Penatalaksanaan Abses Paru
Penatalaksanaan abses paru meliputi penentuan situasi perawatan (rawat inap atau rawat jalan), pemilihan terapi antibiotik, pertimbangan tindakan pembedahan, dan rencana pemantauan di klinik rawat jalan.
Klinik Rawat Jalan atau Rawat Inap pada Penanganan Abses Paru
Peran klinik rawat jalan pada penanganan abses paru adalah sebagai tempat pemantauan respons pasien terhadap terapi antibiotik dan evaluasi komplikasi yang mungkin terjadi selama terapi. [6,14] Inisiasi terapi antibiotik biasanya dilakukan pada episode rawat inap khususnya bagi pasien dengan riwayat kegagalan respons antibiotik terhadap pneumonia, abses paru sekunder, maupun pasien dengan tampilan klinis septik atau sakit berat.[6]

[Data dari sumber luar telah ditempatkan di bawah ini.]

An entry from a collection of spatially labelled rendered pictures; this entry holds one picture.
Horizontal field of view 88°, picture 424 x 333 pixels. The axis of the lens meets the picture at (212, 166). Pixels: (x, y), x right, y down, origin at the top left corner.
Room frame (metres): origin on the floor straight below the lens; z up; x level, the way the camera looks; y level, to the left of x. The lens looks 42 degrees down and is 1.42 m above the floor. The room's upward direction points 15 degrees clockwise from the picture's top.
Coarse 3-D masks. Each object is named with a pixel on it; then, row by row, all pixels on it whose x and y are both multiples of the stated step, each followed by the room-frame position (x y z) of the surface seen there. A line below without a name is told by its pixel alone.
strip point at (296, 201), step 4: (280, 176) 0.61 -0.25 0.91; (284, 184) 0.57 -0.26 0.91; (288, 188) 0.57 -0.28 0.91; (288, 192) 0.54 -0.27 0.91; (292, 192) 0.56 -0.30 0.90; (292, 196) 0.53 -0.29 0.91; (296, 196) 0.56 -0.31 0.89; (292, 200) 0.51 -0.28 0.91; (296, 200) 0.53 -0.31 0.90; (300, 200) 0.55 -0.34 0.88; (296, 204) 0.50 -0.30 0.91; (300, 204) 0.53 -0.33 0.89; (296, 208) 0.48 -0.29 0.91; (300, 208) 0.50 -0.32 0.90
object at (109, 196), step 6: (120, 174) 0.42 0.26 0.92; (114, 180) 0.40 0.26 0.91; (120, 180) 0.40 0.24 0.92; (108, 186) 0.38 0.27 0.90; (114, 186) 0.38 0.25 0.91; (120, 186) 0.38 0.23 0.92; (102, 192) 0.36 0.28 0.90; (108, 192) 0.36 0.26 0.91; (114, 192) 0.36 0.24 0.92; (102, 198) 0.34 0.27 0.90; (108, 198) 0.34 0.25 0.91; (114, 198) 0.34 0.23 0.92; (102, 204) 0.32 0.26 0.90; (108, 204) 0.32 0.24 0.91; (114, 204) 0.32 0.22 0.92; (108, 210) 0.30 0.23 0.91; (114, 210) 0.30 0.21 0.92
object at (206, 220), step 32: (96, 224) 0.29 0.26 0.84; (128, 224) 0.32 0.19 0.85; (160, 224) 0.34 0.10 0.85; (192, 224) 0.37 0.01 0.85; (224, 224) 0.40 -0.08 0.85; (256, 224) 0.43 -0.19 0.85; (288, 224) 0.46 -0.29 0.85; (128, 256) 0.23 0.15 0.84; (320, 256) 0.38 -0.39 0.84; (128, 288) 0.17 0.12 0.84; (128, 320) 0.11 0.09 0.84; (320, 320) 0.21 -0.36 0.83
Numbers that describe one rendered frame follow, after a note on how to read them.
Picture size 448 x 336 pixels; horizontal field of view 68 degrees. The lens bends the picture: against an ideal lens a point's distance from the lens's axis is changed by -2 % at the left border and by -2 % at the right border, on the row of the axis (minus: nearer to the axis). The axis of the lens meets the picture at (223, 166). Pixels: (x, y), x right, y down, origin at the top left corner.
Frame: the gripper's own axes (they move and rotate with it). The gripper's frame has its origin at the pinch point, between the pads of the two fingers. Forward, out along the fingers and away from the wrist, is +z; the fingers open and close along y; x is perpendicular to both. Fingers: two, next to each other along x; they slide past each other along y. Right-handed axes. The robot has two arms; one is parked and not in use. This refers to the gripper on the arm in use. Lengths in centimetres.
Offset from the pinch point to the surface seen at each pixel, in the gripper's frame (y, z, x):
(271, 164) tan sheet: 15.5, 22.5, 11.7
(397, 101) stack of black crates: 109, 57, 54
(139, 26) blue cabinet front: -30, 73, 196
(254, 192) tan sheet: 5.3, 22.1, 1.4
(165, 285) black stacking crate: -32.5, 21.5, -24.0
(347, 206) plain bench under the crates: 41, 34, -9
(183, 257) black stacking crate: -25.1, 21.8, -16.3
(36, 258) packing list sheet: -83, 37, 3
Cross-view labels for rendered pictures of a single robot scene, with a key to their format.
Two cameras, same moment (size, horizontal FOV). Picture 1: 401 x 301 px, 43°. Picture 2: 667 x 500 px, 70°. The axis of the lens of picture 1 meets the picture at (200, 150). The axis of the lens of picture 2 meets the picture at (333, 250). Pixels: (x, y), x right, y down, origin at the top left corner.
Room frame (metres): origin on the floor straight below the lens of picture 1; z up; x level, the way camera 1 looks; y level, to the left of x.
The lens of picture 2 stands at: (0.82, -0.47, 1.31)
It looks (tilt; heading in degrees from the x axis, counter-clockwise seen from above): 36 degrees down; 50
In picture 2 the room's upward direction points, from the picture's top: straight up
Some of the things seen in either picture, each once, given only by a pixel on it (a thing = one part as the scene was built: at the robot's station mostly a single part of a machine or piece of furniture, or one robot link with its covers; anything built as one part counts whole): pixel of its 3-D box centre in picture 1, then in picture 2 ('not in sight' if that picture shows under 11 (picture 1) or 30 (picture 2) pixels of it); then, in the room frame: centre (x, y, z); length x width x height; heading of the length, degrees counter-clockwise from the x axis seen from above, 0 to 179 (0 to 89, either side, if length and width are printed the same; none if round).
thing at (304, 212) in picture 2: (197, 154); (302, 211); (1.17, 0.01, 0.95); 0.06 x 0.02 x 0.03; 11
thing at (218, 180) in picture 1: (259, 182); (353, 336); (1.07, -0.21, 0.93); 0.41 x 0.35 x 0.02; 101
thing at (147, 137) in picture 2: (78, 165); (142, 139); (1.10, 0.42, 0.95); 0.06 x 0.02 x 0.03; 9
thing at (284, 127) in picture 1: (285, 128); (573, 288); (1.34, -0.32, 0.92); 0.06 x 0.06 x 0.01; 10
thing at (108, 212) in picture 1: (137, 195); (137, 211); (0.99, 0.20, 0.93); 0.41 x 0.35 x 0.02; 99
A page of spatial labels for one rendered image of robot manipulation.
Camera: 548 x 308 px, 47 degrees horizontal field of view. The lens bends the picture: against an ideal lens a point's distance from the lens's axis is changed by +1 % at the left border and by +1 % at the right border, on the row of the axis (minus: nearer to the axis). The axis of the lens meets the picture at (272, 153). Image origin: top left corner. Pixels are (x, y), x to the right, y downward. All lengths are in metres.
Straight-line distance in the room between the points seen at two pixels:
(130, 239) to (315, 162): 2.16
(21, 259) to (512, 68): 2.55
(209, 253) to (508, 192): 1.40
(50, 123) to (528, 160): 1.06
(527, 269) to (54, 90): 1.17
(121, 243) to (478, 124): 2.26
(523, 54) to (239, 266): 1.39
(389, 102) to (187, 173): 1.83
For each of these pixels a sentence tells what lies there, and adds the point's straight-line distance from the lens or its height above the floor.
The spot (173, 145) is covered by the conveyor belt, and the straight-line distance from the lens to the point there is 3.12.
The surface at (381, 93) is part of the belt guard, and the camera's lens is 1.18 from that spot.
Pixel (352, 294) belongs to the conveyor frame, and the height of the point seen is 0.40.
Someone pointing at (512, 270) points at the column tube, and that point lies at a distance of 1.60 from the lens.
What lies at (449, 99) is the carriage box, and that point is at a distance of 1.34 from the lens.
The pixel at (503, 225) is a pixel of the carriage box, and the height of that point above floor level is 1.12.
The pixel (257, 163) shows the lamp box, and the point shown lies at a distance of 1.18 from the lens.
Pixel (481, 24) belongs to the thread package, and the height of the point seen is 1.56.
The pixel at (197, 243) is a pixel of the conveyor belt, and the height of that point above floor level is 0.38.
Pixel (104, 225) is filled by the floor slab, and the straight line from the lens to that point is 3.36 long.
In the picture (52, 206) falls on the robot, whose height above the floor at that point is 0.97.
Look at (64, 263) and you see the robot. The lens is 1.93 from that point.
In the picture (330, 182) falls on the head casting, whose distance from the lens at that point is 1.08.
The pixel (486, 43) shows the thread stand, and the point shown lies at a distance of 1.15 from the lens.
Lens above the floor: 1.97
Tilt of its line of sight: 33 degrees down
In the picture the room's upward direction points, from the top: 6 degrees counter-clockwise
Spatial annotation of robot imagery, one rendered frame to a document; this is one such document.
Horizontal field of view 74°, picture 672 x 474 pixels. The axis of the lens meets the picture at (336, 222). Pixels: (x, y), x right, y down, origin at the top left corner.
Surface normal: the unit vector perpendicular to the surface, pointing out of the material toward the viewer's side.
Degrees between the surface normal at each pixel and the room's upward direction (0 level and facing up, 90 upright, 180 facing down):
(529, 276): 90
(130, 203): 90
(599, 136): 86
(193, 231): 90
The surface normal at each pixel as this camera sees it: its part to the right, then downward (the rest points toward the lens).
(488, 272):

Inisiasi terapi di unit rawat inap juga lebih tepat direncanakan bagi pasien yang berisiko tidak patuh terhadap terapi antibiotik, mangkir selama pemantauan terapi, atau memiliki kondisi medis penyerta lainnya yang memerlukan rawat bersama dengan dokter spesialis lain.
Setelah kondisi pasien stabil dan berespons baik terhadap inisiasi antibiotik intravena, pasien dapat direncanakan untuk pemantauan lanjutan di klinik rawat jalan di bawah supervisi seorang dokter spesialis paru atau penyakit dalam.
Medikamentosa
Antibiotik merupakan terapi utama dalam penatalaksanaan kasus abses paru dan perlu disesuaikan dengan patogen penyebab yang ditemukan. Pada kasus di mana bakteri anaerob dipikirkan sebagai penyebabnya, maka clindamycin merupakan antibiotik pilihan utama dan terbukti lebih superior dibandingkan penicillin.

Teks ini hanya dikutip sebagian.